• _Prompt_:
Every line of the data is to be output verbatim.

• _Information shown_:
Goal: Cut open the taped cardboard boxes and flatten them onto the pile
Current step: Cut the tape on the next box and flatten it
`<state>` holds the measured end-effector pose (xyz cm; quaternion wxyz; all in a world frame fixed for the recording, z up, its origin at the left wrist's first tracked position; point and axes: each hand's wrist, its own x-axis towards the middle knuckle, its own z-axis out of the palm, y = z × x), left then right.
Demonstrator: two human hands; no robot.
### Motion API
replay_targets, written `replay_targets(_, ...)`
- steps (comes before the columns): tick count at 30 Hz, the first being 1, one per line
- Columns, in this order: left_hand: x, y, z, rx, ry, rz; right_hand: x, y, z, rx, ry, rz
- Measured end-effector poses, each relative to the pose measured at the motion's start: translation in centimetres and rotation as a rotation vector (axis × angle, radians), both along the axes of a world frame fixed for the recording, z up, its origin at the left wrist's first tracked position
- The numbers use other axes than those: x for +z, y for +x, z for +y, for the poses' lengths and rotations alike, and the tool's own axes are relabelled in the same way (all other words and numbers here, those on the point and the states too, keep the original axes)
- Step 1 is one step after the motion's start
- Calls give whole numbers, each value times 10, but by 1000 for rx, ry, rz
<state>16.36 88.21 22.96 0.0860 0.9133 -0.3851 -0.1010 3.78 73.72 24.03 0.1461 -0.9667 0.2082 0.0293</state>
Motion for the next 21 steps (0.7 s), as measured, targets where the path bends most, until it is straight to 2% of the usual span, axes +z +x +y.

• _Answer area_:
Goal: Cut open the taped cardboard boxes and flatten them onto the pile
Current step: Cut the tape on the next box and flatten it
`<state>` holds the measured end-effector pose (xyz cm; quaternion wxyz; all in a world frame fixed for the recording, z up, its origin at the left wrist's first tracked position; point and axes: each hand's wrist, its own x-axis towards the middle knuckle, its own z-axis out of the palm, y = z × x), left then right.
Demonstrator: two human hands; no robot.
### Motion API
replay_targets, written `replay_targets(_, ...)`
- steps (comes before the columns): tick count at 30 Hz, the first being 1, one per line
- Columns, in this order: left_hand: x, y, z, rx, ry, rz; right_hand: x, y, z, rx, ry, rz
- Measured end-effector poses, each relative to the pose measured at the motion's start: translation in centimetres and rotation as a rotation vector (axis × angle, radians), both along the axes of a world frame fixed for the recording, z up, its origin at the left wrist's first tracked position
- The numbers use other axes than those: x for +z, y for +x, z for +y, for the poses' lengths and rotations alike, and the tool's own axes are relabelled in the same way (all other words and numbers here, those on the point and the states too, keep the original axes)
- Step 1 is one step after the motion's start
- Calls give whole numbers, each value times 10, but by 1000 for rx, ry, rz
<state>16.36 88.21 22.96 0.0860 0.9133 -0.3851 -0.1010 3.78 73.72 24.03 0.1461 -0.9667 0.2082 0.0293</state>
Motion for the next 21 steps (0.7 s), as measured, targets where the path bends most, until it is straight to 2% of the usual span, axes +z +x +y.

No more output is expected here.